VNM continued to see solid results but growth appeared to soften. 3Q sales stayed strong (+15.7%y/y), aided by strong domestic demand (+21% y/y), but growth momentum is starting to moderate (-2%q/q and down from 18.6% y/y in 2Q). Overseas sales were the main drag (-6.6%y/y). Revenue softened but growth remained at a good pace. Quarterly sales growth has accelerated from lows at less than 10% in 3Q14 to a healthy level of ~18% in the past three quarters before moderating in 3Q. Strength was all in volumes as the company kept prices unchanged during the period. 9M16 sales were better than the company’s target, meeting 78.5% of management’s full-year guidance. 9M16 net earnings were up 28% y/y, and at 91.2% of full-year guidance, well ahead of target.
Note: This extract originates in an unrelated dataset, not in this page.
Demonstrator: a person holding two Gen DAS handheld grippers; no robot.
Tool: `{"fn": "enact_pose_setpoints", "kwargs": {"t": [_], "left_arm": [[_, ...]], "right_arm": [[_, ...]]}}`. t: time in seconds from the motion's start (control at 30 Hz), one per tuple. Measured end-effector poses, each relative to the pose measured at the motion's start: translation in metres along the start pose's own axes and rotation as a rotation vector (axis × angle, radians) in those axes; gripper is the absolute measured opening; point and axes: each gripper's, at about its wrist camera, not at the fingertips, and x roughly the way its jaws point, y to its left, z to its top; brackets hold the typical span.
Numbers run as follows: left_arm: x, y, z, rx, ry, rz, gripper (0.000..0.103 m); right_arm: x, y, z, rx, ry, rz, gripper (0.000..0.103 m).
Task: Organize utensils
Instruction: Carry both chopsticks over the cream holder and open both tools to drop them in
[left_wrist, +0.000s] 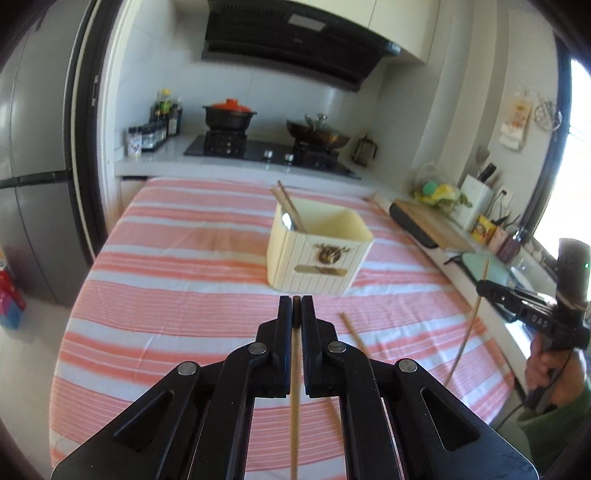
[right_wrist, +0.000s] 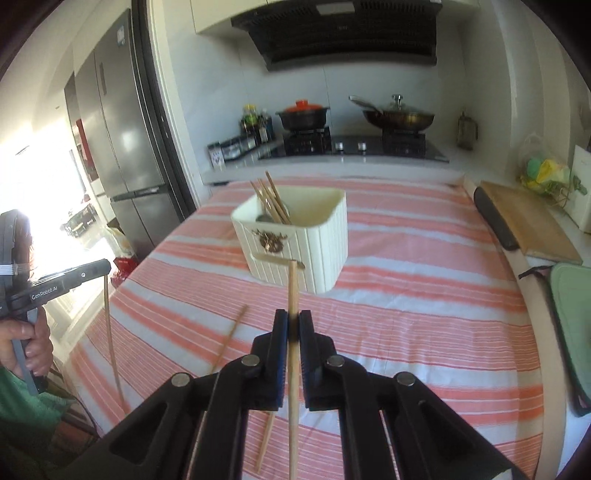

Overseas sales falling (15.5% of revenue): Overseas sales in 3Q16 (-6.6% y/y) was weaker than domestic sales (+21% y/y), extending the downward trend to the prior quarter’s weakness. Despite the decline, management did not see this as a sign of deterioration in its export markets and remained positive on long-term growth in its key export markets. In the US (Driftwood) and Cambodia (Angkor), sales continued to do well with the combined sales growing at 20.4% y/y in 9M16. VNM started to operate the first and only dairy plant in Cambodia in May this year, with a total investment of US$23mn. VNM owns 51% of the plant and the remainder belongs to its Cambodian distribution partner. The plant has capacity of 19mn liters of liquid milk, 64mn units of yoghurt and 80mn cans of condensed milk in the first phase. In 9M16, overseas sales grew 7.4% y/y vs. domestic sales (+20% y/y).
Gross margin deteriorated, down 150bp to 41.7% in 3Q, after reaching a record high since listed in 2Q16, but it was still 40bp better than the same period last year because milk input prices bounced off six-year lows. The company continued to improve the product mix by shifting to higher-margin categories, but it was not enough to offset the effect of higher milk input prices. It does not have any plan to increase prices in the near term to protect its market share.
Selling expense as a percentage was kept unchanged; we see more initiatives to promote sales. VNM said it would coordinate with FPT Shop, a retailer of mobile phones and ICT products, to sell VNM’s products in FPT’s retail chain of 355 shops across the country. VNM currently distributes its products via two main channels: 1) traditional channel (90% of revenue) with 243 exclusive distributors that bring its products to 212,000 retail outlets, and 2) modern channel (10% of revenue) with 1,609 supermarkets and 575 convenience stores. Under the agreement with FPT, VNM will provide cold chain for FPT Shop and FPT Shop will distribute VNM’s products at FPT’s shops together with its own products. Apart from that, VNM has relaunched its online shopping website (www.giacmosuaviet.com.vn/) to catch up with new buying habits, as it believes consumers are spending more time online and have less time for in-store shopping, especially once they have children.
Valuation and band charts
VNM currently trades at 20.4x 17E P/E and 18.6x 18E P/E, and 7.7x 17E P/BV and 7.4x 17E P/BV, already above its +2 standard deviations, and also higher than the 17E P/E regional peer average of 18.6x, based on Bloomberg consensus estimates. The stock is currently trading with an upside potential of 7.8% based on the Bloomberg consensus PT of VND150,000.
Management remained positive on the company’s growth outlook as demand continues to rise and it can still gain market shares. Despite concerns about margin compression going forward, management believes it still has the ability to cut down ad spending as a cushion for the margin fall.